Alles läuft geregelt ab
Petra Sadura bestätigt, dass die Übergabe gut läuft: „Augustinerbruder Eduardo Peredes, seit letztem Jahr der Präsident des Direktoriums der Aldea, kommt regelmäßig vorbei und unterschreibt was nötig ist, fragt nach den Problemen, sucht mit nach Lösungen.“
Im Mai habe es für die „Tias“, die die Kinder in ihren Wohngruppen betreuen, eine Fortbildung zum Thema Machtverhältnisse in der Gruppe gegeben: „Erstmals fand solch eine Fortbildung in Zusammenarbeit mit der Schule statt, die von der Ordensgemeinschaft der Augustiner ja bereits im Januar übernommen wurde. Aus der Sicht der Lehrer, bzw. der Psychologen der Schule stellen sich Situationen oft anders dar als aus der Sicht unserer Tias. Gemeinsam haben wir diskutiert und nach Strategien und Lösungen gesucht.“
Auch beim bolivianischen Muttertag im Mai habe die Schule die Tias gemeinsam mit den Lehrerinnen zu einem Frühstück eingeladen. „Beide Veranstaltungen zeigen, dass wir auf dem Weg sind an der Basis zu einem guten Miteinander zu finden“, sagt Petra Sadura.
Die deutsche Entwicklungshelferin, die mit ihren drei Kindern nach Cochabamba zog, von denen die älteste ab Herbst studiert, blickt zufrieden auf die Entwicklung der vergangenen acht Jahre zurück: „Wir wollten den Kindern ‚Handwerkszeug‘ mitgeben, ihnen helfen sich im Leben zurechtzufinden. Dank der Unterstützer in Deutschland konnten wir eine Schneiderin einstellen, die Kinder und Jugendlichen bekommen Nähunterricht, sie spielen begeistert Fußball. Ein ehemaliger Nationalspieler Boliviens trainiert sie. Und was lernen sie dabei zusätzlich? Dass man auf dem Teppich bleiben und arbeiten kann, auch wenn man berühmt ist. Selbstverteidigungskurse helfen, die Aggressionen zu kontrollieren.“ Und in der Pfadfindergruppe seien die Kinder – auch die eigenen – frei und unbekümmert.
Wichtig bleibt der Kontakt zu den Eltern
Dabei sei der Kontakt zu den Eltern immer wichtig gewesen, wie Petra Sadura betont: „Auch wenn sie inhaftiert sind, müssen sie in die Erziehung einbezogen und verantwortlich gemacht werden.“ Natürlich sei die Situation in den Gefängnissen prekär –“aber es ist die Realität und wir können die Kinder nicht fernab ihrer Realität betreuen.
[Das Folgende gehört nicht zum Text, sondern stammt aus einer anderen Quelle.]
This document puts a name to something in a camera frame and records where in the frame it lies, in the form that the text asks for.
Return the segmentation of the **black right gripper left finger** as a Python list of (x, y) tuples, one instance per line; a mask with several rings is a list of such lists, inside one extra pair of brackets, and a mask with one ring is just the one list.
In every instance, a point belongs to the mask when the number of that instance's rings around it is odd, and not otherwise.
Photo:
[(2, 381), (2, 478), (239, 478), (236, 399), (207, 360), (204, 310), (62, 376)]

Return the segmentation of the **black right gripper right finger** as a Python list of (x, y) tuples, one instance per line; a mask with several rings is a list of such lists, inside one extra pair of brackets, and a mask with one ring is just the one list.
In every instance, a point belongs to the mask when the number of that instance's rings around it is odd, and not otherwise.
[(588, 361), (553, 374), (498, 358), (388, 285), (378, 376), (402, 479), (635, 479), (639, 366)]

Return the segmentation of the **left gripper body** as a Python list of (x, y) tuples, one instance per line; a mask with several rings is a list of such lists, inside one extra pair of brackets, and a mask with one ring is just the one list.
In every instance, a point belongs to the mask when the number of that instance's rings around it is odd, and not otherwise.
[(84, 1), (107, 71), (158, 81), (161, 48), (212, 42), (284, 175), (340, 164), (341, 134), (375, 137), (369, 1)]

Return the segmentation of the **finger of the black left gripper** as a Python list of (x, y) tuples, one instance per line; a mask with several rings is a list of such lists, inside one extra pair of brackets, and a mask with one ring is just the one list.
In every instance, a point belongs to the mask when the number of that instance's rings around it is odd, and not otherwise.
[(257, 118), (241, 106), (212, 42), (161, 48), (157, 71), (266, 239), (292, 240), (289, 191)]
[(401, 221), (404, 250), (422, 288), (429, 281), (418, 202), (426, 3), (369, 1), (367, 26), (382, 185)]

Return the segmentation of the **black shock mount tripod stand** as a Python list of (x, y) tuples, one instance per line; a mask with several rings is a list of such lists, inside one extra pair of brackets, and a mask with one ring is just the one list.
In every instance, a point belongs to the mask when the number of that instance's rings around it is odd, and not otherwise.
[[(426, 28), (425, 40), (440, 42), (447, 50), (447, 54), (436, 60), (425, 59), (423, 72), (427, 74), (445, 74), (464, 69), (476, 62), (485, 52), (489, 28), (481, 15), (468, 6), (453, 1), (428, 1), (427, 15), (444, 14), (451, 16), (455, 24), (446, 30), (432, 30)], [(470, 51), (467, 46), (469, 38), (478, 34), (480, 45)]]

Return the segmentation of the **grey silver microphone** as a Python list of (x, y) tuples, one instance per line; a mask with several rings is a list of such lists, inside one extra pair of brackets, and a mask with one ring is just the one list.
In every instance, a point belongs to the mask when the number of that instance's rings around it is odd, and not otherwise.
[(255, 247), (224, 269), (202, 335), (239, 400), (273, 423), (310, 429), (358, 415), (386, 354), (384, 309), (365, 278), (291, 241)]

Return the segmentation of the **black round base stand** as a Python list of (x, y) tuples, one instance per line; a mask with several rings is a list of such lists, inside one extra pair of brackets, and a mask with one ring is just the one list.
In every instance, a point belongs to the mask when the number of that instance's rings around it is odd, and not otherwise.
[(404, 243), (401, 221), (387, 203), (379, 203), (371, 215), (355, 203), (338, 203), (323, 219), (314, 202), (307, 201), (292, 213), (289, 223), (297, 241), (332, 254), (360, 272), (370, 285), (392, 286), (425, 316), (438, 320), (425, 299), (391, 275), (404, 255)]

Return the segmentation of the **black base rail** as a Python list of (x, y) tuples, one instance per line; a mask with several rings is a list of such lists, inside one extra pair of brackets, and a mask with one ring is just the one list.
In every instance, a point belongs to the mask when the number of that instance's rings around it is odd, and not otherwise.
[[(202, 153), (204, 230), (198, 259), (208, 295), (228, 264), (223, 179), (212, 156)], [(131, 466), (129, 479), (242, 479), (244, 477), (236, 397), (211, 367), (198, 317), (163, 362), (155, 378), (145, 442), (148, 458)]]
Daher haben wir regelmäßige Besuche der Kinder in den Gefängnissen organisiert. Wir haben Elternschulen eingeführt, um sie und die Kinder auf ein gemeinsames Leben nach dem Gefängnis vorzubereiten. Wir haben über zwei Stiftungen sogar einen Bus organisiert, um die Besuche zu gewährleisten.“
Das Ziel habe ihr Team immer darin gesehen, die Kinder auf die Zukunft vorzubereiten. Die deutsche Leiterin der Einrichtung weiß: „Man kann nie alles richtig machen, aber ich kann sagen, dass wir an der Zukunft Boliviens gearbeitet haben.“ Man habe die Kinder auf einen guten Weg gebracht, ihnen die Grundlagen fürs eigenständige Leben gegeben und christliche Werte vermittelt: „Und das haben wir gut gemacht, in weiten Teilen sogar richtig gut. Die Kinder können hinausgehen und sich und ihre Ideen vertreten.“
Absprachen mit den Paten
Diese Arbeit führen die Augustiner jetzt fort. Allerdings werden sie sich dann auch um Spenden für die Einrichtung bemühen müssen, über die sie sich vor allem finanziert. Darauf weist die ehemalige Generalökonomin Schwester Maria Dolores Bilo hin: „Wir können dann nicht mehr für Spenden werben, weil wir nicht mehr für die Verwendung der Mittel verantwortlich sind.“ Jedoch bemühe sich die Ordensgemeinschaft darum, gemeinsam mit den Augustinern den Übergang zu organisieren. „Paten, die Schüler unterstützen, können diese Patenschaft zum Beispiel mit dem neuen Träger absprechen und fortführen“, so Schwester Maria Dolores.
Ansonsten verweisen die Schwestern der heiligen Maria Magdalena Postel natürlich auch auf ihre vielen anderen Projekte in Bolivien wie das Kinderdorf Cuatro Esquinas in Cochabamba oder die Waisenhäuser in Vallegrande: „Auch die benötigen dringend finanzielle Unterstützung.“
Die Schwestern wünschen und hoffen sehr, dass die Kinder und Jugendlichen, deren Eltern inhaftiert sind, in der Aldea auch zukünftig einen Lern- und Lebensraum haben und vorübergehend ein Zuhause finden.